CelLBxHealth shares jump on partnership with AstraZeneca

CelLBxHealth PLC on Friday disclosed that it has entered a partnership with AstraZeneca PLC.

In response, shares in the Guildford, England-based liquid biopsy company, formerly called Angle PLC, jumped 54% to 2.65 pence each on Friday Morning in London.

Shares in Cambridge, England-based drug developer AstraZeneca were up 0.9% to 13,864.00p.

CelLBxHealth has entered into a master services agreement that makes it ‘a qualified service provider to AstraZeneca, enabling the company to support drug discovery and development through [circulating tumour cell] powered analytics of clinical trial samples using the Parsortix platform’.

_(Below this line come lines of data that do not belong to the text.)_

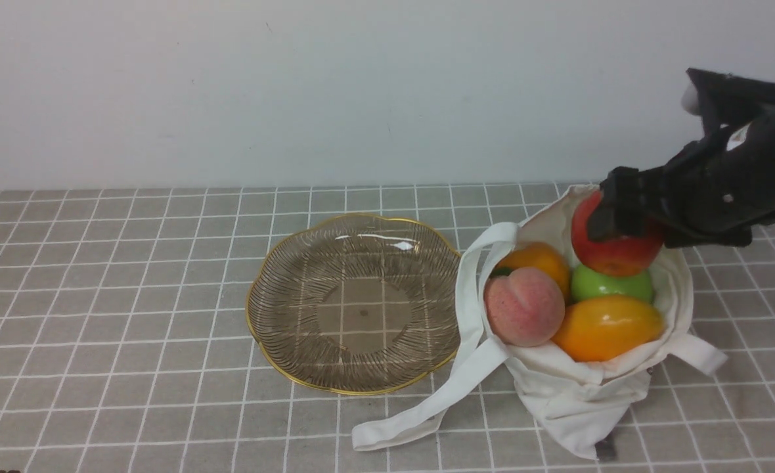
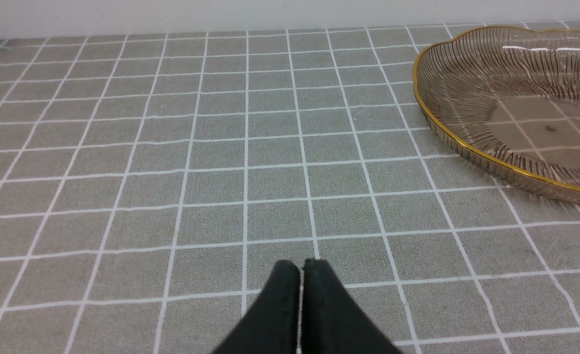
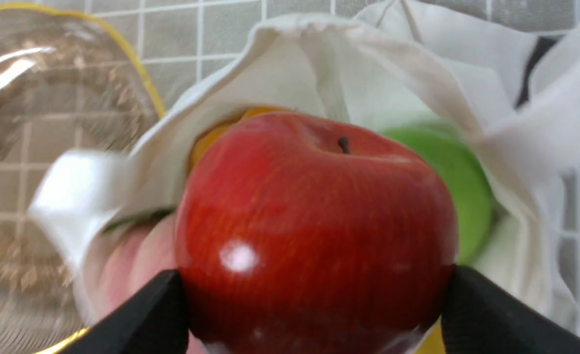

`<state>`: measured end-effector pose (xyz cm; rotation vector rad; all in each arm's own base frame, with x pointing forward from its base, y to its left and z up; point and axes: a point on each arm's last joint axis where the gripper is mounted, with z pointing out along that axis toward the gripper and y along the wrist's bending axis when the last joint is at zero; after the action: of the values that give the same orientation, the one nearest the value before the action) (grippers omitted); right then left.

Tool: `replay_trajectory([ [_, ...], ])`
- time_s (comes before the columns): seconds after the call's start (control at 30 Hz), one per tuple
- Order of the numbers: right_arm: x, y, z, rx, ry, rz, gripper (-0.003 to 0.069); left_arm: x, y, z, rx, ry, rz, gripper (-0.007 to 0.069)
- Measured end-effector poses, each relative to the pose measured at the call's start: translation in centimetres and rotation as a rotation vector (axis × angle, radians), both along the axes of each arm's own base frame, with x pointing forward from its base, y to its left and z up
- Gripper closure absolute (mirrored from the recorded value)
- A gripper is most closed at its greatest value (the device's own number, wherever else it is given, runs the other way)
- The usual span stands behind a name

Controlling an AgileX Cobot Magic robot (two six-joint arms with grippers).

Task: Take the fruit out of the bag on the grey coffee tablecloth and place them on the plate.
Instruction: 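Move the fruit from the bag and place it onto the plate with the right gripper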

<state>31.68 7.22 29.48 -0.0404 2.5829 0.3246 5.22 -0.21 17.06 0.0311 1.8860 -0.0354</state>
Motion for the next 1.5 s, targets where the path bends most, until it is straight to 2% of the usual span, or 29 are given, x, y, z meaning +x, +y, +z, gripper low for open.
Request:
replay_trajectory([
  [0.2, -3.2, 0.0, 3.3, 0.055, -0.004, 0.024, 0.0053, 0.0, 0.0, 0.0, 0.0, 0.0, 0.0, 0.0634],
  [0.27, -4.3, 1.2, 4.3, 0.112, -0.013, 0.076, 0.0053, 0.0, 0.0, 0.0, 0.0, 0.0, 0.0, 0.0634],
  [0.4, -5.6, 5.5, 4.6, 0.211, -0.022, 0.276, 0.0053, 0.0, 0.0, 0.0, 0.0, 0.0, 0.0, 0.0634],
  [0.43, -5.8, 5.8, 4.6, 0.217, -0.022, 0.289, 0.0053, 0.0, 0.0, 0.0, 0.0, 0.0, 0.0, 0.0634],
  [0.47, -6.2, 8.3, 4.5, 0.261, -0.046, 0.383, 0.0053, 0.0, 0.0, 0.0, 0.0, 0.0, 0.0, 0.0634],
  [0.6, -6.3, 12.9, 3.5, 0.299, -0.136, 0.503, 0.0053, 0.0, 0.0, 0.0, 0.0, 0.0, 0.0, 0.0634],
  [0.83, -3.9, 19.0, 0.4, 0.197, -0.179, 0.661, 0.0053, 0.0, 0.0, 0.0, 0.0, 0.0, 0.0, 0.0634],
  [1.0, -0.7, 21.1, -1.9, 0.087, -0.163, 0.709, 0.0053, 0.0, 0.0, 0.0, 0.0, 0.0, 0.0, 0.0634],
  [1.33, 2.8, 22.1, -6.2, -0.117, -0.168, 0.719, 0.0053, 0.0, 0.0, 0.0, 0.0, 0.0, 0.0, 0.0634],
  [1.5, 3.5, 22.2, -7.1, -0.161, -0.21, 0.719, 0.0053, 0.0, 0.0, 0.0, 0.0, 0.0, 0.0, 0.0634],
])
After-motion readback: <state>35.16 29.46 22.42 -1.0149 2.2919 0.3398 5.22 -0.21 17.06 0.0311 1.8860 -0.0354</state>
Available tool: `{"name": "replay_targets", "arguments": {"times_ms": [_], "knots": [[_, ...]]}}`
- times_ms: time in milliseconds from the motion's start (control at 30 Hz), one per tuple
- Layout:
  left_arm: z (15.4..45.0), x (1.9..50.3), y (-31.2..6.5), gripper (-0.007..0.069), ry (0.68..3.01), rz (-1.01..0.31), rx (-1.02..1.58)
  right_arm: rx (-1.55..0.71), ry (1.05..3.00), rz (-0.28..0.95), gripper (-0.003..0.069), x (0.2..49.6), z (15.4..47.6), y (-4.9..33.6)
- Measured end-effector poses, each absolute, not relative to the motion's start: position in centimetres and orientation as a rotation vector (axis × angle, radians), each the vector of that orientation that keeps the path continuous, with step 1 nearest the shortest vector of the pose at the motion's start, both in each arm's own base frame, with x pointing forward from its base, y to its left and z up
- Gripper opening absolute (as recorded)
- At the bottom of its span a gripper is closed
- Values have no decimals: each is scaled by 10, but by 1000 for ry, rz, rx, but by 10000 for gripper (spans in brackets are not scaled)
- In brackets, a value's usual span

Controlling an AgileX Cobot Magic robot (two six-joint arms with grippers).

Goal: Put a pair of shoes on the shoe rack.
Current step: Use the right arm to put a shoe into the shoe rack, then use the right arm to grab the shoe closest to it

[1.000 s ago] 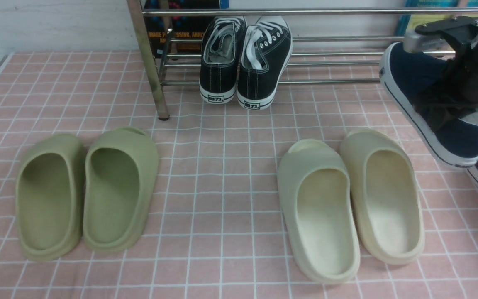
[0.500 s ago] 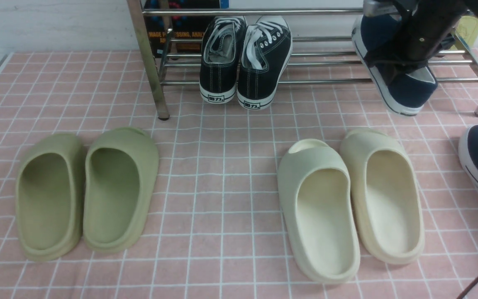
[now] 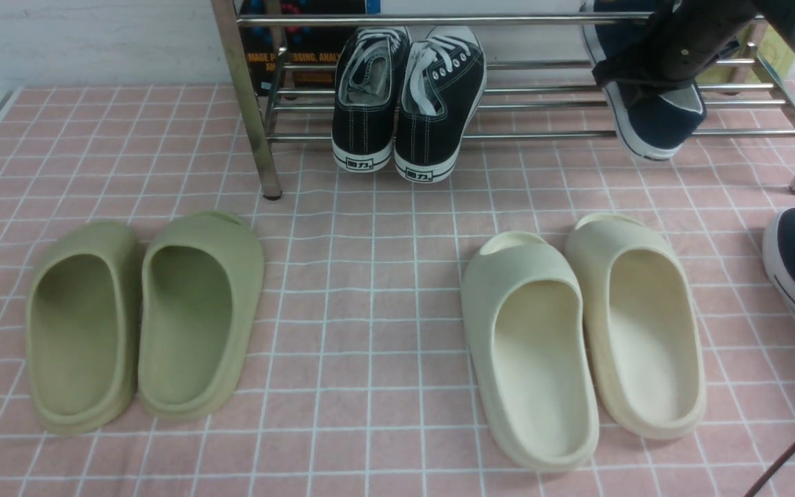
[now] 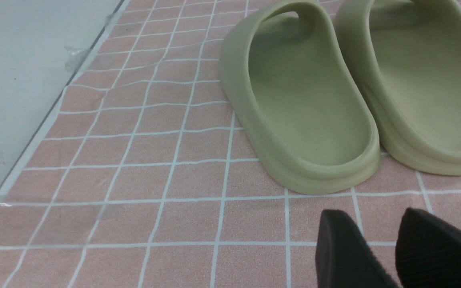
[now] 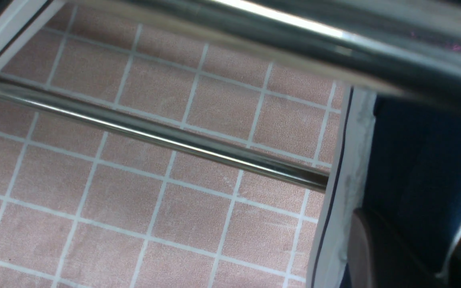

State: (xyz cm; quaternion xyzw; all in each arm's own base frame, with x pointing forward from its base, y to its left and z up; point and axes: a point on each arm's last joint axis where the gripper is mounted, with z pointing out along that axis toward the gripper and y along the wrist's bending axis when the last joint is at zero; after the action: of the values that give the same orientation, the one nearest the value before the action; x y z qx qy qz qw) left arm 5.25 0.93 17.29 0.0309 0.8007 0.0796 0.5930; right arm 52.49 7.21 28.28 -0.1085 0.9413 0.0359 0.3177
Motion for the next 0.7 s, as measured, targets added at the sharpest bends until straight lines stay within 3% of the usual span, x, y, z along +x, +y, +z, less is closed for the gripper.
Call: {"name": "replay_targets", "arguments": {"times_ms": [200,267,367,533,700], "knots": [[173,52,9,237,1861,185,72,-291,2507,96,263,521,284,72],[173,52,9,237,1861,185,72,-298,2539,93,369,513,294,70],[173,52,9,237,1861,185,72,-302,2539,91,445,503,313,69],[173,52,9,237,1862,185,72,-281,2492,96,473,469,362,64],[173,52,9,237,1862,185,72,-277,2577,64,461,418,374,54]]}}
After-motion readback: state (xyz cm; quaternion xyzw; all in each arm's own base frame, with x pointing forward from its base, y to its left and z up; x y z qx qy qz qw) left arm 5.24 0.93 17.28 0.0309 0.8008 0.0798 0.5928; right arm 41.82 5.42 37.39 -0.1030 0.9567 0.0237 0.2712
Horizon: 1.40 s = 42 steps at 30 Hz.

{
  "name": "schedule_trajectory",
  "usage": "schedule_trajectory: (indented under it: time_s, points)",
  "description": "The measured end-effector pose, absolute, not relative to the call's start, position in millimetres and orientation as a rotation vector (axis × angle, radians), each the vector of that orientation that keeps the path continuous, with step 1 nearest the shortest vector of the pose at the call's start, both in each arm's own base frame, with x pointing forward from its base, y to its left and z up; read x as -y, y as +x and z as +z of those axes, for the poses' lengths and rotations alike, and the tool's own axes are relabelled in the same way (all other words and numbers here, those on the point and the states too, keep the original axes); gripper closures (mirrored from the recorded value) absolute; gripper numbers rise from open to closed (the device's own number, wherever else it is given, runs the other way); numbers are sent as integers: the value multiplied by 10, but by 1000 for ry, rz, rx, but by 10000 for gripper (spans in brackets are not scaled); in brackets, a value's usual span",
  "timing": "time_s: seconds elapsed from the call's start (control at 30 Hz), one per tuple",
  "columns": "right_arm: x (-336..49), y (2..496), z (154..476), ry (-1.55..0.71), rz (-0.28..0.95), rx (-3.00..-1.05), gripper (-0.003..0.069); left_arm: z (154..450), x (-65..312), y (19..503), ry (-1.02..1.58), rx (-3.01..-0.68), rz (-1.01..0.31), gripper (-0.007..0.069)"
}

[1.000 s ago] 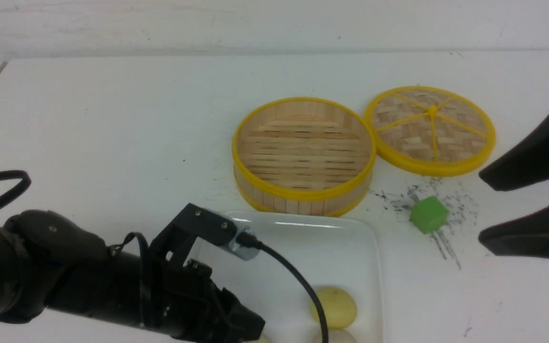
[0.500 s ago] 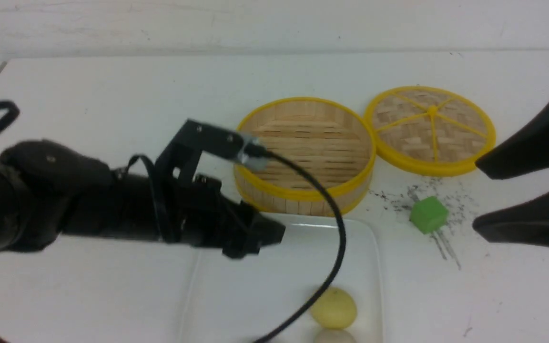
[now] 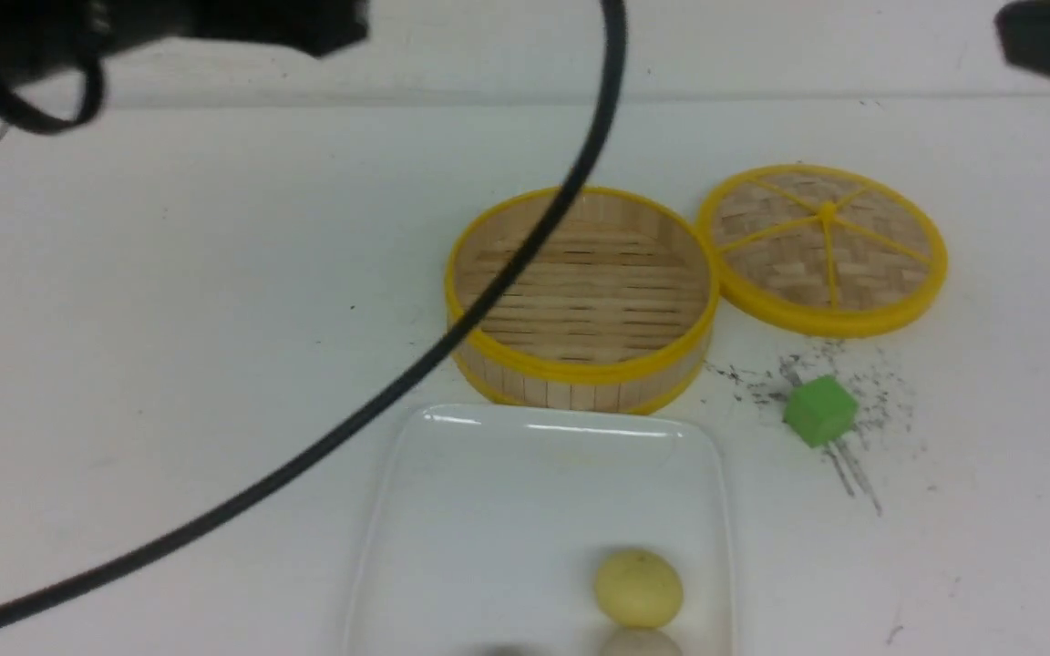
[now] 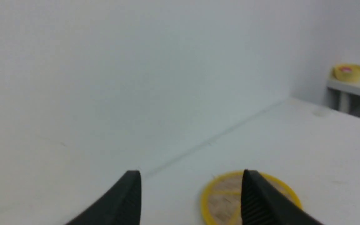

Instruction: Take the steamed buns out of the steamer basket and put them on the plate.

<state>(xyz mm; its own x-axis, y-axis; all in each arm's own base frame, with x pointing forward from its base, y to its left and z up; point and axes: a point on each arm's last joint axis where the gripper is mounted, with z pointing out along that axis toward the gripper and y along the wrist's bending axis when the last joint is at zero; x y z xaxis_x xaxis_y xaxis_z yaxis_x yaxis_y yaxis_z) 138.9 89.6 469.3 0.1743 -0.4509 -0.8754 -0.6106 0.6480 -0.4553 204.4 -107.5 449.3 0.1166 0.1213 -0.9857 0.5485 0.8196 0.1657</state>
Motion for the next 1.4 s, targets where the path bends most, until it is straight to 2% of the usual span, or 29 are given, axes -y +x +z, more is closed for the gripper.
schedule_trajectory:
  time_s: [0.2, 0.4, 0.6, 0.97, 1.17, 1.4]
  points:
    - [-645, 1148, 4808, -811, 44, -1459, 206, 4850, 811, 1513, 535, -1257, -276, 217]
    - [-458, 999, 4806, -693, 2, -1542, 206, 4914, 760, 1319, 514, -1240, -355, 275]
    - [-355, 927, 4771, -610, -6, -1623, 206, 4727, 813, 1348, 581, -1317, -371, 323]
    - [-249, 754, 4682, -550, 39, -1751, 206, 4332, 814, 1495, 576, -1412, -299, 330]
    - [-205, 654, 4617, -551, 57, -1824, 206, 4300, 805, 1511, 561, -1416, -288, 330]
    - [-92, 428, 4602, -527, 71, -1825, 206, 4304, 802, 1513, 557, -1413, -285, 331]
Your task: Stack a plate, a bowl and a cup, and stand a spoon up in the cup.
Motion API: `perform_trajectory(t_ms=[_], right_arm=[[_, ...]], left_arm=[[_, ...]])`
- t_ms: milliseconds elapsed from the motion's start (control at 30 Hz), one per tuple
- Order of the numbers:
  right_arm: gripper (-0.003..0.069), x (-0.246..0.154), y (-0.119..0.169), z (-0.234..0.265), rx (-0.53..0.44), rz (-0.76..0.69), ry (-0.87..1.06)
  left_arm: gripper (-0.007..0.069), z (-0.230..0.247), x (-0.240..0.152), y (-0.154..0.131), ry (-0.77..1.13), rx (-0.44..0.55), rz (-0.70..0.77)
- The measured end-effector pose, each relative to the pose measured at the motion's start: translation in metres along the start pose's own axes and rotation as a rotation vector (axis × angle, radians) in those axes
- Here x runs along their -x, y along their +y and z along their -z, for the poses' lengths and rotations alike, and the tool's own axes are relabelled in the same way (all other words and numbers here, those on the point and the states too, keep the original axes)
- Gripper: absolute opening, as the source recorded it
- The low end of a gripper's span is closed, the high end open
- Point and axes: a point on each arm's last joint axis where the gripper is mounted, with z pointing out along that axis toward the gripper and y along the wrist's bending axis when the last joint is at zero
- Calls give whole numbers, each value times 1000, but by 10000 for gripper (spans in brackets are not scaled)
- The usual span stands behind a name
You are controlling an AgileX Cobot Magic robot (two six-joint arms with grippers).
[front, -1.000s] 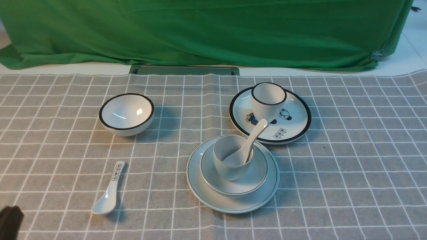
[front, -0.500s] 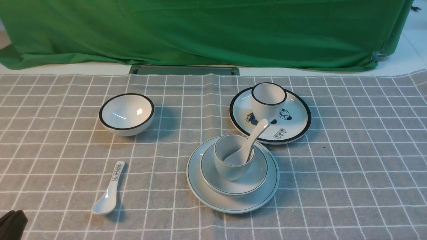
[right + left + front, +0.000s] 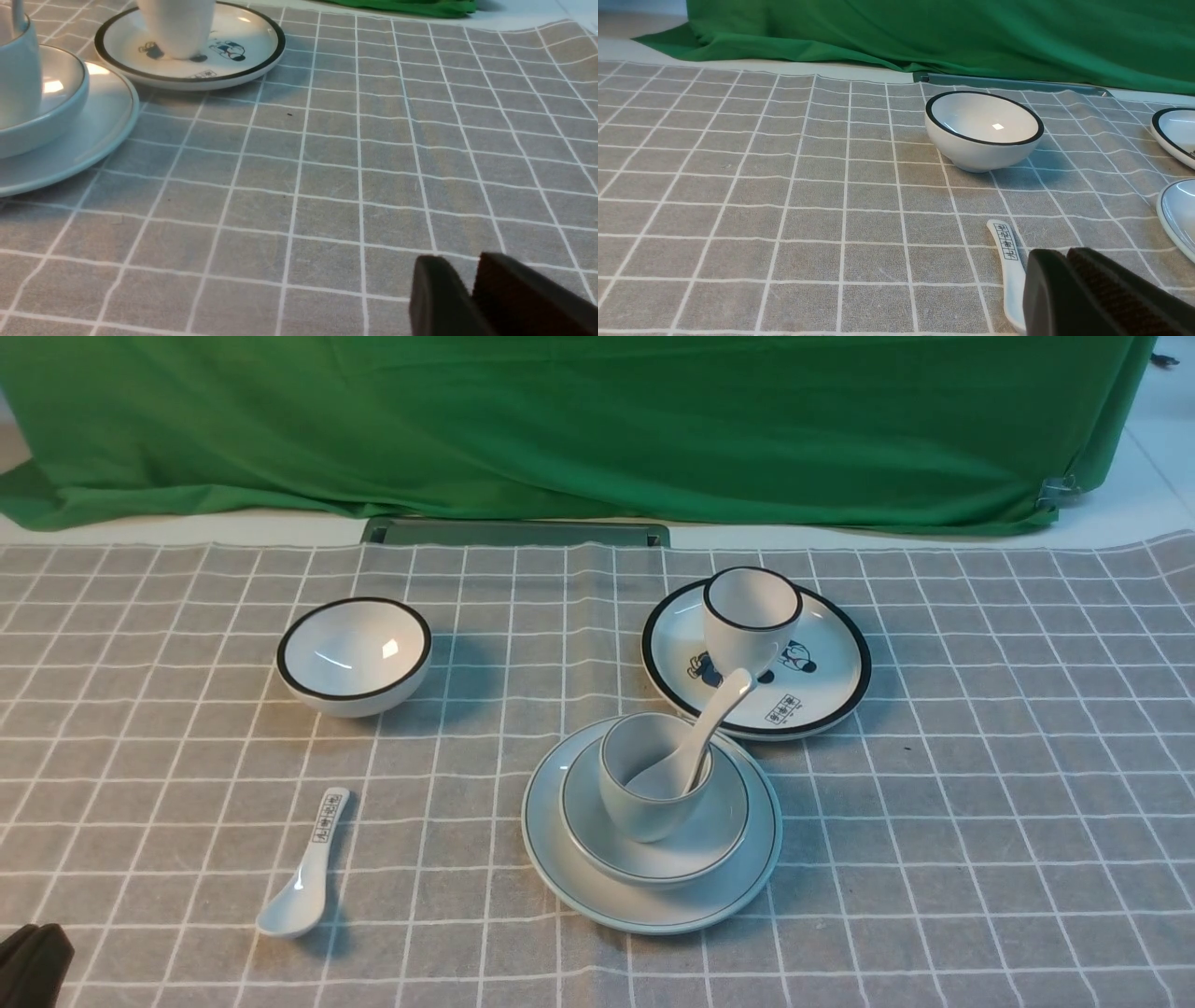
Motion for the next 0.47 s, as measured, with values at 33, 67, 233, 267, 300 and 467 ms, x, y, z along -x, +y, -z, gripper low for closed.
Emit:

Earlier this month, CelLBxHealth noted that it was in the final stages of a deal with a top-ten global pharmaceutical company.

CelLBxHealth Chief Executive Peter Collins said the agreement ‘enables AstraZeneca to access our capabilities across their development pipeline. We look forward to delivering strong and productive outcomes through this framework.’

CelLBxHealth in mid-May forecast 2026 revenue of at least £2.1 million, which would represent growth of around 50% from 2025, supported by contracts and expected sales conversions.

This follows cost-saving measures at the company, which cut 5 more jobs in the three months ended March 31, after a 60% headcount reduction in 2025.

CelLBxHealth expects to reduce annual cash operating costs in 2026 by more than £6.6 million. Further planned cost reductions in the second quarter are expected to generate an additional £100,000 in savings.

Cash at March 31 stood at £4.3 million, in line with company expectations and reflecting one-off restructuring costs.